Source
Source repo: https://github.com/DietrichGebert/ponytail
Primary source files read:
README.md from DietrichGebert/ponytail@main.
AGENTS.md from DietrichGebert/ponytail@main.
benchmarks/results/2026-06-18-agentic.md from DietrichGebert/ponytail@main.
Relevant source claims/ideas:
- Ponytail is not just a prose rule. It claims a measured agentic effect: same coding agent, real repo, baseline vs plugin arms, measuring
git diff added LOC, token/cost/time, and adversarial safety checks.
- The benchmark explicitly corrected a false result where the plugin hook contaminated the baseline. That is directly relevant to MAP: prompt text and closed issues are insufficient; we need an isolated active-path eval that proves minimality is both enabled and effective.

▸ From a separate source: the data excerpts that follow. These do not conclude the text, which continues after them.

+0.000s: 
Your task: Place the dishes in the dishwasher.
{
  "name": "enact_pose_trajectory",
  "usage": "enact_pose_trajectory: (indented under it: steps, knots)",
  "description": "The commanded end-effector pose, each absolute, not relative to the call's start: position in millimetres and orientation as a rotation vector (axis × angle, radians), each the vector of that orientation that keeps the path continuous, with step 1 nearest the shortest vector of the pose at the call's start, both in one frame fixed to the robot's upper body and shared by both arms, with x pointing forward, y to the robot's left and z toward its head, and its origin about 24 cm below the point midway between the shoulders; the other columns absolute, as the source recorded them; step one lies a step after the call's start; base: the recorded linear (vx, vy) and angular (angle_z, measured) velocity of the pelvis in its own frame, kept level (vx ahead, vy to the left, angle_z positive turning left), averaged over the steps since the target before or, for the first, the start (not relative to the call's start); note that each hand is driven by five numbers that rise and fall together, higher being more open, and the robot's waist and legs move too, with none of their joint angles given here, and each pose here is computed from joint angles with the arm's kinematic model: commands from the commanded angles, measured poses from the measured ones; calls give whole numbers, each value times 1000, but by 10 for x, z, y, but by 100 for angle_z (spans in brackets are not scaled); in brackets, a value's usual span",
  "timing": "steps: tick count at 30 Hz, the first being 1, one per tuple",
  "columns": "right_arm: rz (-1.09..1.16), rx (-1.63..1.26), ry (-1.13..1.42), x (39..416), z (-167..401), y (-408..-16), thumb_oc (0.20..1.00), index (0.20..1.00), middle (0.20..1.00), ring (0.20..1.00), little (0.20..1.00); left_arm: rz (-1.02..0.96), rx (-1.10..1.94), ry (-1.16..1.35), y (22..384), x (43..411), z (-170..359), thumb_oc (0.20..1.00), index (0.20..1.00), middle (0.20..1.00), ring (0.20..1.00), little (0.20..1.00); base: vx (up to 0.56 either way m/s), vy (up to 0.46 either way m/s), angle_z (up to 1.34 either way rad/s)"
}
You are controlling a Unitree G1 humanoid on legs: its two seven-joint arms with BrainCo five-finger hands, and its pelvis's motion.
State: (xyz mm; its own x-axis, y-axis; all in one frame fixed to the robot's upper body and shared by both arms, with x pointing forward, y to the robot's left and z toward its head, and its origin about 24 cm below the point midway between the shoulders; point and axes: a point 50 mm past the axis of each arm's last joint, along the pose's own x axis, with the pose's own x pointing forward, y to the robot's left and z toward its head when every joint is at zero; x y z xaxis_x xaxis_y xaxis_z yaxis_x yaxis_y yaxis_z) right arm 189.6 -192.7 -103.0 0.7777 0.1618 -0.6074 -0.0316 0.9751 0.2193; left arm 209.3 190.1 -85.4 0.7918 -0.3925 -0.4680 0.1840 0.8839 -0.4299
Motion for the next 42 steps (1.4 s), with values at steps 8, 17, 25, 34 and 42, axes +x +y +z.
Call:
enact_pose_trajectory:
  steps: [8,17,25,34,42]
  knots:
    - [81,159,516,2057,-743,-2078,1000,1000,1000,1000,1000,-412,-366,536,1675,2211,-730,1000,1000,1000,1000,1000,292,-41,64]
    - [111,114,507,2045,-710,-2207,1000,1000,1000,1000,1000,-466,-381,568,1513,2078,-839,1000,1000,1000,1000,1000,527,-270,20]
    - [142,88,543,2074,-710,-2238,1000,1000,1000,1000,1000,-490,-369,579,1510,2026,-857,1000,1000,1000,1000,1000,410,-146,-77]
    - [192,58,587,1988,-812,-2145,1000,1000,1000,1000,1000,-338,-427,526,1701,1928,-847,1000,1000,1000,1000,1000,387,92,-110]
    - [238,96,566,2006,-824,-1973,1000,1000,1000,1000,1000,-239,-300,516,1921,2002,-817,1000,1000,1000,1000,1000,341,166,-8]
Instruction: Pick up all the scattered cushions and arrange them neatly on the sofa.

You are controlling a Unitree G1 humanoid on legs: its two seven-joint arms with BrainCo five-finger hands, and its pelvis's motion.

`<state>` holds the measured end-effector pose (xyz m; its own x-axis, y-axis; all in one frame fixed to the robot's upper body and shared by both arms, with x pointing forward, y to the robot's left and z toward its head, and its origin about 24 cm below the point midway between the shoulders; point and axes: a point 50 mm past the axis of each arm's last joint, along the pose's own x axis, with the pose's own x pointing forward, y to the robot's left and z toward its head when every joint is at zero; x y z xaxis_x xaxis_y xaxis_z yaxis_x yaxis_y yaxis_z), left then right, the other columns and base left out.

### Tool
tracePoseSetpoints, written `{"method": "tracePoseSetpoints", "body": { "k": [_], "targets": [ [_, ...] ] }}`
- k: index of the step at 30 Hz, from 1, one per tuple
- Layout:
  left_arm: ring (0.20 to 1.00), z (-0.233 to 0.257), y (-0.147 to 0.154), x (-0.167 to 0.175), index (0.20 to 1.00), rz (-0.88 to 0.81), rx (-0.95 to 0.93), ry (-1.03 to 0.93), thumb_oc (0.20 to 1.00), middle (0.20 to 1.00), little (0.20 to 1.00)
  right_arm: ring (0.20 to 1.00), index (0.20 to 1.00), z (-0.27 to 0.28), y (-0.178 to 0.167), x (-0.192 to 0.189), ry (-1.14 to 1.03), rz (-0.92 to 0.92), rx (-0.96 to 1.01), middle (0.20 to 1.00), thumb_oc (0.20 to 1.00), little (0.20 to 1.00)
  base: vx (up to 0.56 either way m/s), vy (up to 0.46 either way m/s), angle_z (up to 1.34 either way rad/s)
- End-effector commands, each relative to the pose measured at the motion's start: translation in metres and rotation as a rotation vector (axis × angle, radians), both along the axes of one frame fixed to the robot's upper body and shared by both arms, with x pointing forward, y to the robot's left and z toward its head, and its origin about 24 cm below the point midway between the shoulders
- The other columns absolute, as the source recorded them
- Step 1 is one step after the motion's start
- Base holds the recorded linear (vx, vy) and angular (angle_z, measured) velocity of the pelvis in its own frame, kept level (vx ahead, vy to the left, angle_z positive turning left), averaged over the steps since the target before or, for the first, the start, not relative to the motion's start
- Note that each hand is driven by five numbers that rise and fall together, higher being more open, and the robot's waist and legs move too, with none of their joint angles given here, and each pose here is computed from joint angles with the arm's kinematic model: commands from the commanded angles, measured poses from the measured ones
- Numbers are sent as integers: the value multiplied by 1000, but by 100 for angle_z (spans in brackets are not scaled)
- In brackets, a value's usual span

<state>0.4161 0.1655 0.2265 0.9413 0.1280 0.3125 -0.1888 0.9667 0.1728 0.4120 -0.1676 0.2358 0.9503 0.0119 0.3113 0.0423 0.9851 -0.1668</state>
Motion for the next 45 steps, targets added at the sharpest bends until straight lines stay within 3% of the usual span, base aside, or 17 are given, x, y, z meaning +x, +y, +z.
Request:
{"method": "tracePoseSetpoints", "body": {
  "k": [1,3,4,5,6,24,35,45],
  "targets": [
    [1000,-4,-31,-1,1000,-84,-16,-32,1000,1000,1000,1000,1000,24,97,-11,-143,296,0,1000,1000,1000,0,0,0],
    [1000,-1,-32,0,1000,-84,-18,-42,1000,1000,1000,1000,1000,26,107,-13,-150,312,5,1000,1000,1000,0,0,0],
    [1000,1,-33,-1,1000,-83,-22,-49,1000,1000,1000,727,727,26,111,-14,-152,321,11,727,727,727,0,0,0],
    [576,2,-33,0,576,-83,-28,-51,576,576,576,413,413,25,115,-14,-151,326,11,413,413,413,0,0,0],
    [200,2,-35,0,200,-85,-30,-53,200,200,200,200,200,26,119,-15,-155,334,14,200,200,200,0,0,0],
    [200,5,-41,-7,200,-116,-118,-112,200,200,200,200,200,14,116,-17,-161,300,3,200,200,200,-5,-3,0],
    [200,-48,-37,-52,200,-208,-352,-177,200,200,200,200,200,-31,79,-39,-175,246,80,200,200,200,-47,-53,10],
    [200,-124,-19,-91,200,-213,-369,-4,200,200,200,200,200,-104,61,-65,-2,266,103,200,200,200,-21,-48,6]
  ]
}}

- Ponytail's rule ladder is already conceptually integrated in MAP, but the source's strongest reusable idea is the benchmark design: prove smaller diffs without losing safety.
Relevant source takeaways
- Benchmark unit should be a real agent run against a real fixture repo, not a single prompt completion.
- Baseline and treatment must be isolated so the minimality guidance cannot leak into the baseline.
- Metrics must include LOC/tokens/cost/time where available, but safety/correctness must be measured separately and must not regress.
- Tasks should include both over-build traps (where native/stdlib/reuse should win) and surgical safety tasks (where one-liner pressure can drop guards).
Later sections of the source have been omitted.